The fight-back on behalf of economic liberalism began earlier than this. Before the Second World War had ended, a group of German and Austrian liberals had pondered how to produce an economic order for Germany after the eventual disappearance of Adolf Hitler, an order that would recreate the entrepreneurial bourgeoisie that they saw as being crushed equally by communism, fascism and the interventionist policies of the democratic state. They did not share the belief that all state action was suspect, but saw a role for government in safeguarding the market economy in which they believed. They saw competition among many firms as central to the efficient functioning of the market, consumer choice, and the maintenance of a bourgeois class that would neither lose its place and be pushed down into an anti-capitalist proletariat, nor acquire the powers of ‘big business’, the giant corporations that were supporting Hitler. They were concerned that the outcome of the competitive process was usually the elimination of competition itself, as the winners took all and absorbed their rivals, resulting in the triumph of big business. These German liberals were attracted by antitrust law in the USA, which used law (and therefore the power of the state) to limit the share that individual corporations could acquire in a particular market, and thus to protect competition from its own consequences. The system they advocated was not one of unrestrained markets, but of Ordoliberalismus – an economic liberalism, whose competitive order would be guaranteed by law. To give the approach the name eventually acquired by its practical embodiment in much of the policy-making of the postwar western Federal Republic of Germany, it sought a ‘social market’. In another of the head-standing twists of fate for political terms, this concept, originally part of economic liberalism’s fight-back against the interventionist social state, had by the 1980s come to be used to denote the interventionist social state itself.

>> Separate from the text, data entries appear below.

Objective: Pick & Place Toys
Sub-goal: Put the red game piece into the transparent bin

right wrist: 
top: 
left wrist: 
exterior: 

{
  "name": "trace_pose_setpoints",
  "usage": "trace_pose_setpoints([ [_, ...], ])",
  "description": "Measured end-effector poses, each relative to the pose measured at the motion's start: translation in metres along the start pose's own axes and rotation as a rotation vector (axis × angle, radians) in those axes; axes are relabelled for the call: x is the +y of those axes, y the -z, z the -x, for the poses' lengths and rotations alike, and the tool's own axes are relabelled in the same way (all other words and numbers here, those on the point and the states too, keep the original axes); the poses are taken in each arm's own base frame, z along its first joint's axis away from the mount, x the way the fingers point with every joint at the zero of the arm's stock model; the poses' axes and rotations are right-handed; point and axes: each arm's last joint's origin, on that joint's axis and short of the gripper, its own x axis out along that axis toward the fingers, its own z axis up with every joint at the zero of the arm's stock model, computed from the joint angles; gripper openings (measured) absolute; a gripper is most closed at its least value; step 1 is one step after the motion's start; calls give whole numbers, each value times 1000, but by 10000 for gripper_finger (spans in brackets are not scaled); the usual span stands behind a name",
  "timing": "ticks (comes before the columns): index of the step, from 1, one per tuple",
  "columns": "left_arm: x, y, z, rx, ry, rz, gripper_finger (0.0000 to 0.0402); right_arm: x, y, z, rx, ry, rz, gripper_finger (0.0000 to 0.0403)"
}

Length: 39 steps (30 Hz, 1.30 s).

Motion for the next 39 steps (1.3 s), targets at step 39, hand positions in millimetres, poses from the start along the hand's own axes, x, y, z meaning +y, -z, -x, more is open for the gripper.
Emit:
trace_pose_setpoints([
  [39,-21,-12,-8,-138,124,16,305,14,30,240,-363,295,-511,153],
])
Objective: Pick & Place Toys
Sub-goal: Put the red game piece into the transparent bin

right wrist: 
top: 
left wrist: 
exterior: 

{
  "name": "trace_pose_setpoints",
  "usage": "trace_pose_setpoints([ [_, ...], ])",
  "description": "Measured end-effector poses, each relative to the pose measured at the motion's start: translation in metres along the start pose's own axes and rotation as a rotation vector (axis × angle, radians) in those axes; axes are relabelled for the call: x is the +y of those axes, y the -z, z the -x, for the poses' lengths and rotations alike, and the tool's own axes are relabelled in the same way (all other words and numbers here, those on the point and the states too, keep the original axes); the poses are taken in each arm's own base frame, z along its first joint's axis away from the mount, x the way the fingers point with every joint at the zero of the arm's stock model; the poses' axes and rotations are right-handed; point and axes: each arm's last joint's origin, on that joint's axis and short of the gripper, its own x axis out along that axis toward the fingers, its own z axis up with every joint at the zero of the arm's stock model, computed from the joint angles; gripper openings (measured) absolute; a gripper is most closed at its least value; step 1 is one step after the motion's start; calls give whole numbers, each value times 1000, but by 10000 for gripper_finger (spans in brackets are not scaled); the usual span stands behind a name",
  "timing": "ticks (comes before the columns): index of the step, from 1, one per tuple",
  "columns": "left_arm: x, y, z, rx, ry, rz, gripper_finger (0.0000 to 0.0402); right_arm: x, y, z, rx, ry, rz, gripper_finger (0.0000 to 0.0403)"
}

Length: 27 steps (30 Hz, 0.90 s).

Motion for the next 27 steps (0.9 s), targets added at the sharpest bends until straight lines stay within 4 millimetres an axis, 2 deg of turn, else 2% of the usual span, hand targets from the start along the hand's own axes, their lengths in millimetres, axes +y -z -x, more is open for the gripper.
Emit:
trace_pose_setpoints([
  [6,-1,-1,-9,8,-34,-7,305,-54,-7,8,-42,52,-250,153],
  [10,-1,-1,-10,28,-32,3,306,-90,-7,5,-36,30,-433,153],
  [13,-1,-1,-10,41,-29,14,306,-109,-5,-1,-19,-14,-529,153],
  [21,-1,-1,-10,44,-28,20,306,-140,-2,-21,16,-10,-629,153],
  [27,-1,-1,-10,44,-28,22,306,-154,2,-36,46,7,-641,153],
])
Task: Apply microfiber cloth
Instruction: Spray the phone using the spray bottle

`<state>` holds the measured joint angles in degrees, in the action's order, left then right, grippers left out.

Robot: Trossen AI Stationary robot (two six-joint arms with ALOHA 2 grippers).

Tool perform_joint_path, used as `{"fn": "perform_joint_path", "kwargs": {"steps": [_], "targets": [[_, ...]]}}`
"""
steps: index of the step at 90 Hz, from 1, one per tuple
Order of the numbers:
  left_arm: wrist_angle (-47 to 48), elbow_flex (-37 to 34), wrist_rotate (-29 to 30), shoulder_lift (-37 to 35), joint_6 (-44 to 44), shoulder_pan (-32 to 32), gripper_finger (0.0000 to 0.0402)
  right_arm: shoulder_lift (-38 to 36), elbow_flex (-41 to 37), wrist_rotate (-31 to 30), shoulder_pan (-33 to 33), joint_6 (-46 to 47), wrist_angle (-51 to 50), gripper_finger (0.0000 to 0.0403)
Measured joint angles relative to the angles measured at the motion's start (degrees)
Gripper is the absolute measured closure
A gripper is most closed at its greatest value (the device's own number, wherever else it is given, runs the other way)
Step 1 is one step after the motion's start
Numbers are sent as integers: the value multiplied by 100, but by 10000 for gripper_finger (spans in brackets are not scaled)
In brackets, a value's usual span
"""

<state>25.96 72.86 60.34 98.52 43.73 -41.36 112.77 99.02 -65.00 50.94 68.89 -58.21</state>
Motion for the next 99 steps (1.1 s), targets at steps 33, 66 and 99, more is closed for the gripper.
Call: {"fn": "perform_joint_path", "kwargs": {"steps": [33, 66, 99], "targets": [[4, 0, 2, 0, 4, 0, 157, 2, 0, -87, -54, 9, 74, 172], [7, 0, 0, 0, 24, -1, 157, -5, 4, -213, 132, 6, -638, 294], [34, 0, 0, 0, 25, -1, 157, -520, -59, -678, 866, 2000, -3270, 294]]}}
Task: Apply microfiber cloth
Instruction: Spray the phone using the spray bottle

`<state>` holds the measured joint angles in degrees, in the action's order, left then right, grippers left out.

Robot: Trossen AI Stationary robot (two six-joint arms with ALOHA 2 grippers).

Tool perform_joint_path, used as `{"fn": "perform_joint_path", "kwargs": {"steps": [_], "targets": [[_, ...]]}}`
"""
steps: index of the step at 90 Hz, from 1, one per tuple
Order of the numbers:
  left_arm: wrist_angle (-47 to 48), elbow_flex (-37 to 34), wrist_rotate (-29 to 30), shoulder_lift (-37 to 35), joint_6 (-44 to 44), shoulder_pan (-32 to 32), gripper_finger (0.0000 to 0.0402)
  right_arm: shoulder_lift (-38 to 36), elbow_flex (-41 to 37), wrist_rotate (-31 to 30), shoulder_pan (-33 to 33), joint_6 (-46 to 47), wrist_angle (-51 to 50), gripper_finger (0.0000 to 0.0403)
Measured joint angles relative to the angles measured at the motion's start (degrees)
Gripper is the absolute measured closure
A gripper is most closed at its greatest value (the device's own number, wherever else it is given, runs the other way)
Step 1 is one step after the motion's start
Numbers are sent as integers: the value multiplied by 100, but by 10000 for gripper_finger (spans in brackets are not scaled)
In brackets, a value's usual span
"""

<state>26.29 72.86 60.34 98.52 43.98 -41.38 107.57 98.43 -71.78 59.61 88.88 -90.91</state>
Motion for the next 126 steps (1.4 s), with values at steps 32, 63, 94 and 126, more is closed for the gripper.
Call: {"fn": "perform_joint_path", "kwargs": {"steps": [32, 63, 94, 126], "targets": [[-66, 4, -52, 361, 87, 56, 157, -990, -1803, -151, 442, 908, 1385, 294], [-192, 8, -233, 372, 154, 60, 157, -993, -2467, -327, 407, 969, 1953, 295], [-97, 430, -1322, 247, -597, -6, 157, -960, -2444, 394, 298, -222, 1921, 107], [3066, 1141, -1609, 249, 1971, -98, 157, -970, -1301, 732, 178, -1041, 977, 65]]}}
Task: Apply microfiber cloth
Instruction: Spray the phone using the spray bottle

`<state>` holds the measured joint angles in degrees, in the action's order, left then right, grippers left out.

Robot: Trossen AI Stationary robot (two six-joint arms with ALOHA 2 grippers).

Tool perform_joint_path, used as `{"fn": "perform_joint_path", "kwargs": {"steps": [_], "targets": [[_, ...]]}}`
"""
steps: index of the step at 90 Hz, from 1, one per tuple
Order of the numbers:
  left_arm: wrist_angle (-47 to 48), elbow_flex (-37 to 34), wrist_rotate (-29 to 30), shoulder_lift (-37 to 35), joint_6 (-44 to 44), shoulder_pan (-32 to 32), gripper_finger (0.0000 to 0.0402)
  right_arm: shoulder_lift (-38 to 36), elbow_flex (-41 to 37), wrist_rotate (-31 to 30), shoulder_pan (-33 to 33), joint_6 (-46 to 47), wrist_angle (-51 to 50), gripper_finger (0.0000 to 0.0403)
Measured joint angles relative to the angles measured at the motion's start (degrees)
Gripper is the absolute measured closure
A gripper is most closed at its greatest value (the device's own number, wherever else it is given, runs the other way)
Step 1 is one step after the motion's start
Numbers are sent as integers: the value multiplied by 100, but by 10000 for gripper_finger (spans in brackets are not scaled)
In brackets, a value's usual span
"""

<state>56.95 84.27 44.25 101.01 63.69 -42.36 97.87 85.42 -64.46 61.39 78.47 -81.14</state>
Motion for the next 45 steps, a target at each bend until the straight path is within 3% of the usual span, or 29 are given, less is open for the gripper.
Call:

But these new economic liberals sought a role for the state, more specifically for law, solely in guaranteeing the effectiveness of market forces, not in pursuing other goals. Their ideas spread easily to the USA, where they became known as ‘neoliberal’, because liberalism as such had acquired such a totally different meaning there. There are now many varieties and nuances of neoliberalism, but if we stay with that fundamental preference for the market over the state as a means of resolving problems and achieving human ends, we shall have grasped the essence.
We must now consider how this return became possible at the level of practical politics rather than just as ideas. This requires some exploration of the other approaches to social and economic policy that grew up in the decades following the Second World War.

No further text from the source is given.